The sisters’ first act was to upgrade the estate agency’s website with the catchline “Estate Agents to the Stars”. “We can’t say that” Muriel had said, “what stars? There are no stars.” “And who was ‘& Starr’ in any case?” Blank looks. Then with a long sigh Felly reminded her dull sister about their dad’s friend. “That second cousin of Rick Astley, he bought a bungalow in Cleethorpes once.” There followed a minor dispute as to whether Cleethorpes could still be considered part of the Essex catchment area. True there had been a sale to Rick Astley’s second cousin, but that was because Mr Crokesmith had been an intimate friend of one of the executors whom he had met at a speed dating event in Putney. Mr Crokesmith had put the cousin who had inherited the bungalow in touch with a local solicitor for the conveyancing. But highlighting star connections was just one little part of the company’s new and enhanced social media presence. FaceBook, Twitter and Instagram were now awash with property details and teasing slogans, “a new life in Essex” “Essex and the Fringe” “Reach for the Crokesmith & Starr experience”. “Don’t forget, you’re an Essex star”.
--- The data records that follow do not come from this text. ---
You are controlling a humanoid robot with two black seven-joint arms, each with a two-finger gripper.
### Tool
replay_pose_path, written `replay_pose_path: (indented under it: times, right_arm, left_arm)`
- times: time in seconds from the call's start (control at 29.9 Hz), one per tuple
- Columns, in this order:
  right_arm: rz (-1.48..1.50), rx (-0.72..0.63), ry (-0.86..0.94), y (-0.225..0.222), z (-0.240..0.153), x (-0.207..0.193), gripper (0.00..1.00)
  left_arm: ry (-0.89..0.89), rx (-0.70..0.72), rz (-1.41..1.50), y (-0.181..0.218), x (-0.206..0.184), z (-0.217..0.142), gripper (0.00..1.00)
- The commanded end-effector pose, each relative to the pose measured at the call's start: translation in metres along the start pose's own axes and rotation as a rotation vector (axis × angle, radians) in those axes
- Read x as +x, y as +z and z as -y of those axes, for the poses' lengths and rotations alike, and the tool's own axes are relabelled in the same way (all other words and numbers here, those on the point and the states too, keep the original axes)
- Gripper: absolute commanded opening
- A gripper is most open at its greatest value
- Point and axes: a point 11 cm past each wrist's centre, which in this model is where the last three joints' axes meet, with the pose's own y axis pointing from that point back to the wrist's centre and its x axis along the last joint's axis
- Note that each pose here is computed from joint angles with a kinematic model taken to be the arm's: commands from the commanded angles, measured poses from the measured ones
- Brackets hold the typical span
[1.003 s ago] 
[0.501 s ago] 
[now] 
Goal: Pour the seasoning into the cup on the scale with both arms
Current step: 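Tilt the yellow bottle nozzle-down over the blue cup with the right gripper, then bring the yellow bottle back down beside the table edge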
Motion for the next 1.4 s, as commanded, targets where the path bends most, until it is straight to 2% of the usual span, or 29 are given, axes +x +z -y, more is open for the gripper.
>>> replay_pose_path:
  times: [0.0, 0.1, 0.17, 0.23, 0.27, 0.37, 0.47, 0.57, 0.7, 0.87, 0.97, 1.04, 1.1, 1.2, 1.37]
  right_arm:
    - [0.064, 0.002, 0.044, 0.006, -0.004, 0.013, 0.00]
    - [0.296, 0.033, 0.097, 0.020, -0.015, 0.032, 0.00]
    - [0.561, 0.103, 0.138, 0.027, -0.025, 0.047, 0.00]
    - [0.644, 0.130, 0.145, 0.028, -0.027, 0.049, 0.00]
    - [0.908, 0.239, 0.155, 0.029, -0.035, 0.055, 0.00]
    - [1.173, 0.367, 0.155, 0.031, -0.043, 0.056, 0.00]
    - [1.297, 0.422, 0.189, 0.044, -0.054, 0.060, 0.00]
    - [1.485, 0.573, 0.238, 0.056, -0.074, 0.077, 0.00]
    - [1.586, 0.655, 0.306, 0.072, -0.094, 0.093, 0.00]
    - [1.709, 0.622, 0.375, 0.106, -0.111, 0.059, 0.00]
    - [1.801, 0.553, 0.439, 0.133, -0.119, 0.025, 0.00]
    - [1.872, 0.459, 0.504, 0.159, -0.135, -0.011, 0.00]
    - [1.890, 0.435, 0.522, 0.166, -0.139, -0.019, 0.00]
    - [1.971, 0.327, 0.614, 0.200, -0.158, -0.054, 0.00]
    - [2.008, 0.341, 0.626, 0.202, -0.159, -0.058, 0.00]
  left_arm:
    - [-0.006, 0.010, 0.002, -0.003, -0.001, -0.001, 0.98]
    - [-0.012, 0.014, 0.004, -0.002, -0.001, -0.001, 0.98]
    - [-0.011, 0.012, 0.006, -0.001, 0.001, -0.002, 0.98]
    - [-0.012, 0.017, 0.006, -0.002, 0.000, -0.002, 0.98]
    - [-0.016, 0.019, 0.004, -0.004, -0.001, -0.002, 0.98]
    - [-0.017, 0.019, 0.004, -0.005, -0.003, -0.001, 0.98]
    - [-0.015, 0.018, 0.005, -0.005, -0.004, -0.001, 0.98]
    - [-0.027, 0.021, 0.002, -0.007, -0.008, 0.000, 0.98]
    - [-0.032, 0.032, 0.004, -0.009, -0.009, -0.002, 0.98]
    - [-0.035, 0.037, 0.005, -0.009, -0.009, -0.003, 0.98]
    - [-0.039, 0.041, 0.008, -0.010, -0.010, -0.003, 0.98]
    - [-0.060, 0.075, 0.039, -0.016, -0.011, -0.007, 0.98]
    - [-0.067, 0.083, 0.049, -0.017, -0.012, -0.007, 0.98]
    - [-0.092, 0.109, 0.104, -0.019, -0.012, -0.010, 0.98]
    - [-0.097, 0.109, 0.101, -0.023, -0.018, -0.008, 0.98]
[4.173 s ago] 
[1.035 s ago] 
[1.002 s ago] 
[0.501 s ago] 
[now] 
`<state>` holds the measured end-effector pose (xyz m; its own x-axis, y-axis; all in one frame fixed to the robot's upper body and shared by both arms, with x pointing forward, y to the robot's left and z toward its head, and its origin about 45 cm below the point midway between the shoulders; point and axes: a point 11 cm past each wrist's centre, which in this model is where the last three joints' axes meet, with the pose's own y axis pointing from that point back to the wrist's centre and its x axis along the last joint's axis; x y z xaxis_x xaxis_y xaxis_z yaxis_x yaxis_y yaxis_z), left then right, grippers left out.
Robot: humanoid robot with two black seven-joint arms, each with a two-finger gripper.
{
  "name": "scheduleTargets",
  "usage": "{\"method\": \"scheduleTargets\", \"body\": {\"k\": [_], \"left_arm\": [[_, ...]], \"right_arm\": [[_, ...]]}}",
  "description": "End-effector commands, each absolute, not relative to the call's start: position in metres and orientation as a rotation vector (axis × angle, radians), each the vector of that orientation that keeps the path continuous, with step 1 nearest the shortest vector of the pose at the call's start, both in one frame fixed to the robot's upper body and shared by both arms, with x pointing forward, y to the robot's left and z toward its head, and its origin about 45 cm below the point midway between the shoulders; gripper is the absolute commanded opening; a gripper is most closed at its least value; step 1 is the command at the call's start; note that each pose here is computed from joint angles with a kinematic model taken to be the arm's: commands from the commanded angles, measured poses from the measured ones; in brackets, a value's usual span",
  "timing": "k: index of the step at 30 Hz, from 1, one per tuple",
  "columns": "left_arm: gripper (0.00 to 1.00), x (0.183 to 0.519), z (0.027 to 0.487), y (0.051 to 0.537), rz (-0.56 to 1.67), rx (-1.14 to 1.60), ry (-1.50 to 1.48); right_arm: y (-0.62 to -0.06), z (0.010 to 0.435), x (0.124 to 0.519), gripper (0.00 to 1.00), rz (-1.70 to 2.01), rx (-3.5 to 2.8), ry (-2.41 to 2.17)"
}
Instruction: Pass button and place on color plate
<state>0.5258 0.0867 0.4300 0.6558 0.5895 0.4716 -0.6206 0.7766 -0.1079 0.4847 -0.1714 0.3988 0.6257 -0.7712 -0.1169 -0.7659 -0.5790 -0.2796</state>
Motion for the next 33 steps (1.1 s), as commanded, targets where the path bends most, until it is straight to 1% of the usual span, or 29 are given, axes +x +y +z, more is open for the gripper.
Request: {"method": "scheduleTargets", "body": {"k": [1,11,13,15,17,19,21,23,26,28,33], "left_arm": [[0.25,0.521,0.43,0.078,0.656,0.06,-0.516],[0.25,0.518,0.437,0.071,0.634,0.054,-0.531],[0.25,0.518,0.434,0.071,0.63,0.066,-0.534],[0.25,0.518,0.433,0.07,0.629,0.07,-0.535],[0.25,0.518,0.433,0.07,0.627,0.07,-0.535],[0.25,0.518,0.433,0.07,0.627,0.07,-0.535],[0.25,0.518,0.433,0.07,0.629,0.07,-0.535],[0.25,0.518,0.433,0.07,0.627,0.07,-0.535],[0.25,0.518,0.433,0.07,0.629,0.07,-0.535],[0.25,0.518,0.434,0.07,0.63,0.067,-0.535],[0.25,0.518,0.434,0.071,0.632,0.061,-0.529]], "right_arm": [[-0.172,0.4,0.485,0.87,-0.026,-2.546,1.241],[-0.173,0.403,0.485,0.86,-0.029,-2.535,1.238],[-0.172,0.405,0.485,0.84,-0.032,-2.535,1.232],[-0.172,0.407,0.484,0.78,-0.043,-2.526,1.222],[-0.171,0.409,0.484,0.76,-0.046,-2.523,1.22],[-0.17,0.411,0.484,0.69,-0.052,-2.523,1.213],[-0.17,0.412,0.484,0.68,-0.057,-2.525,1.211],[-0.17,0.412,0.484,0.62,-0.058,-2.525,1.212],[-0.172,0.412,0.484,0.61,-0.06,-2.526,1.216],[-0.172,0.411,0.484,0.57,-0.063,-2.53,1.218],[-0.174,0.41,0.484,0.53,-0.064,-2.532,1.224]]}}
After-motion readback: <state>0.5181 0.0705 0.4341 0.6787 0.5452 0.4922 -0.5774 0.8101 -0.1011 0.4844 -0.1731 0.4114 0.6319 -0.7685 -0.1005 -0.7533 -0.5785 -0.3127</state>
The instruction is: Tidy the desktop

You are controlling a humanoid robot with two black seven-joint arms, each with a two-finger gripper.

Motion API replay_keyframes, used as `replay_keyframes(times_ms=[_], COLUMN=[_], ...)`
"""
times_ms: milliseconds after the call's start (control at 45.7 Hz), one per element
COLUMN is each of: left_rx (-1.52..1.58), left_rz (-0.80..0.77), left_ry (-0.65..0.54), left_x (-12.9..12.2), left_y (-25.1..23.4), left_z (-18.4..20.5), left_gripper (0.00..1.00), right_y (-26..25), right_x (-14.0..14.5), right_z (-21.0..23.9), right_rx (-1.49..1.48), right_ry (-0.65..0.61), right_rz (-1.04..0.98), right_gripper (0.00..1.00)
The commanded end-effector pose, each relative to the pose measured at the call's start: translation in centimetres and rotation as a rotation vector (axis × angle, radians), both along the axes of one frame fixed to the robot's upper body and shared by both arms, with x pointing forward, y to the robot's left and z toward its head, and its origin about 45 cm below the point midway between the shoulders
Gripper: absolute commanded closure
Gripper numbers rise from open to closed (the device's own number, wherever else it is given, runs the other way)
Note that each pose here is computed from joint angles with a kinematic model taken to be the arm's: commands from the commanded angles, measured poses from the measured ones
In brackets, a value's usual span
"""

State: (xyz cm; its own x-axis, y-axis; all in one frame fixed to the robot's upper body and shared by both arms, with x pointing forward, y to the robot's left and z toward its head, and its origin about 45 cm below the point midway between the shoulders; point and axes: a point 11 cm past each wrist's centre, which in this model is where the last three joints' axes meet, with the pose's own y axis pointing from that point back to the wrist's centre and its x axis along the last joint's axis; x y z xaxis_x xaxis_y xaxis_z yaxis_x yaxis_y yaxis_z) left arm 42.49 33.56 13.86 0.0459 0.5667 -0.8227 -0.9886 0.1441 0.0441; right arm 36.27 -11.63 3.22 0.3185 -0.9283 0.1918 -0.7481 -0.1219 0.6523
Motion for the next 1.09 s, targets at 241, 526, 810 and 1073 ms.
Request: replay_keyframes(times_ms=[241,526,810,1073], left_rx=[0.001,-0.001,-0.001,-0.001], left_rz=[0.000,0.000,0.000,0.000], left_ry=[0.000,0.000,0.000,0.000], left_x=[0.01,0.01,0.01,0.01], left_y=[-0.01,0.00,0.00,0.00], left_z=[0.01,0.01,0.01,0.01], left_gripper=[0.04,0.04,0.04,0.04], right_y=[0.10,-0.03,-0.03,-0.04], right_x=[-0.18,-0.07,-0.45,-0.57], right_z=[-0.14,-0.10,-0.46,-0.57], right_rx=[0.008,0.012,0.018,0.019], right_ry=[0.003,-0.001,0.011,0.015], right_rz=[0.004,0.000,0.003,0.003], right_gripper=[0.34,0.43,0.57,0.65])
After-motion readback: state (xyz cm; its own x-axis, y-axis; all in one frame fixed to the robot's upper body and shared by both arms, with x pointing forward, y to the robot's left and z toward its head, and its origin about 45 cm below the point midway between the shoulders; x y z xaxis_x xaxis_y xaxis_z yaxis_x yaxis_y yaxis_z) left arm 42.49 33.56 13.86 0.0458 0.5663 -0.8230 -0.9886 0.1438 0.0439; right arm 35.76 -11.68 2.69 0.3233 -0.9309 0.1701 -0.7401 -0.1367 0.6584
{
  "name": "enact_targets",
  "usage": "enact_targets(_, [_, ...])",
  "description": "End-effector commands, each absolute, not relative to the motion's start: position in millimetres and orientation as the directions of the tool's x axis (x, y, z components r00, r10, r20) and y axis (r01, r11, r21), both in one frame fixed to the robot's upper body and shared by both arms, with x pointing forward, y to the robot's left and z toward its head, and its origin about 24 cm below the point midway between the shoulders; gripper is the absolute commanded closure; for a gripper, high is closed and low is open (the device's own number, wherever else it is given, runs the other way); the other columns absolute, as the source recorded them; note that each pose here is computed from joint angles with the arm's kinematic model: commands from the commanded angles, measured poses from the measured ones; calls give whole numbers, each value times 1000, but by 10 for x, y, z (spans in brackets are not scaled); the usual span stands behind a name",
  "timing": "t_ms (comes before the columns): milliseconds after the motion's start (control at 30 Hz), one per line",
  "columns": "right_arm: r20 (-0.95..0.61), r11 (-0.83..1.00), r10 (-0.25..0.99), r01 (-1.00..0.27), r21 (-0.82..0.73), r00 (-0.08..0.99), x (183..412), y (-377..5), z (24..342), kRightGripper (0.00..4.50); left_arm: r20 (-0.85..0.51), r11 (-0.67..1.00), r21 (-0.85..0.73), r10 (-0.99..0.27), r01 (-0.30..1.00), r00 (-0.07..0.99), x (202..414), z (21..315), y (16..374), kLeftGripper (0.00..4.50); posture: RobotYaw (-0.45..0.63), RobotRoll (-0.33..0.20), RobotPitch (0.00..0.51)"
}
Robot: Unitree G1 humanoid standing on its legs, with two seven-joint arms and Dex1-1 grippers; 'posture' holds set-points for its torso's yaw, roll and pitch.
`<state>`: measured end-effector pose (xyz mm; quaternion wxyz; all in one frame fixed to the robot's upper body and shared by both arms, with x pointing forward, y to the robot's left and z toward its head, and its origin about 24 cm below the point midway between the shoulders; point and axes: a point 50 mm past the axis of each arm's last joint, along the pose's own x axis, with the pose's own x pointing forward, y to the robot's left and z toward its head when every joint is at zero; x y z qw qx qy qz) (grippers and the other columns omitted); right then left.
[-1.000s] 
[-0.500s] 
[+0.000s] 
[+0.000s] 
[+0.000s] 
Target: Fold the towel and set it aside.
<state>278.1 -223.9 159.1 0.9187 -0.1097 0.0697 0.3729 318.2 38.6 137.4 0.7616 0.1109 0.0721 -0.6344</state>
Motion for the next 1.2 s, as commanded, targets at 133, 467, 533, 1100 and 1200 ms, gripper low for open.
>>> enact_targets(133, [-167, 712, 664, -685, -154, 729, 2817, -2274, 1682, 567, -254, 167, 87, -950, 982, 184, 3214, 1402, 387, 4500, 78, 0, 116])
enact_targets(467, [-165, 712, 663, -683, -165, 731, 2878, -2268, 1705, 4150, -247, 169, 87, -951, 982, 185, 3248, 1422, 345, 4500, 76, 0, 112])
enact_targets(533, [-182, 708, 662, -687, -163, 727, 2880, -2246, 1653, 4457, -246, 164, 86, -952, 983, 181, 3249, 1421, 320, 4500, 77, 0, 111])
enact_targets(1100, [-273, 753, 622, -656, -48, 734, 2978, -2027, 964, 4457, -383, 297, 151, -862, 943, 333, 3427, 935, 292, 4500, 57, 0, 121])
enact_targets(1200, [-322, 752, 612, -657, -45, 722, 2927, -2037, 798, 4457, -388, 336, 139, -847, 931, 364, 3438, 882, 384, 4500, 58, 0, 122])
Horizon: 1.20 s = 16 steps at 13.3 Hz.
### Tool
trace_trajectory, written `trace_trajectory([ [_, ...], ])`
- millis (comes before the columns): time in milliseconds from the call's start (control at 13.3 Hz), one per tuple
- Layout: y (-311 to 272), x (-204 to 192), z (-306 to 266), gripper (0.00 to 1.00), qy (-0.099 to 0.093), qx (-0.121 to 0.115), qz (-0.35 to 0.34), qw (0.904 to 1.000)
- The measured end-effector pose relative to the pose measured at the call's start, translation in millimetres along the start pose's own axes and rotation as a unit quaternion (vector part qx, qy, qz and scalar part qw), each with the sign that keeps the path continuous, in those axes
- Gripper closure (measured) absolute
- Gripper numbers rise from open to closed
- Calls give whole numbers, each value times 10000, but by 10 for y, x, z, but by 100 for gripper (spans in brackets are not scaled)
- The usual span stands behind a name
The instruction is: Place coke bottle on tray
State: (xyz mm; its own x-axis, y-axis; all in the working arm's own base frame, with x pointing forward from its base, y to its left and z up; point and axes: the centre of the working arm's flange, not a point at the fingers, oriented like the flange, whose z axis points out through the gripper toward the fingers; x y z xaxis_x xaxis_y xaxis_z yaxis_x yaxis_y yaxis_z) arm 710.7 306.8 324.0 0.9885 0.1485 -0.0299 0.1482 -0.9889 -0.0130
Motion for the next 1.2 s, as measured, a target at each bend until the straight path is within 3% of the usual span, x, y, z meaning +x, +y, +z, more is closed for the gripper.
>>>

Oddly enough their efforts did spark some interest, mainly from Londoners wanting to move out to the country. Since the beginning of the first lockdown, the Clarphams had been working from home and wrestling with home schooling for three children within the narrow confines of a terraced house in Cricklewood. Now it was shown that both coding and support analysis could be done from home at least for three days a week, Surrey sounded idyllic. Sussex too. Except that they couldn’t afford either. Essex might be a better option. And when they watched the video tour of Belchamp House, they simply had to agree with Felly Crokesmith who had said it was “an absolute star property”.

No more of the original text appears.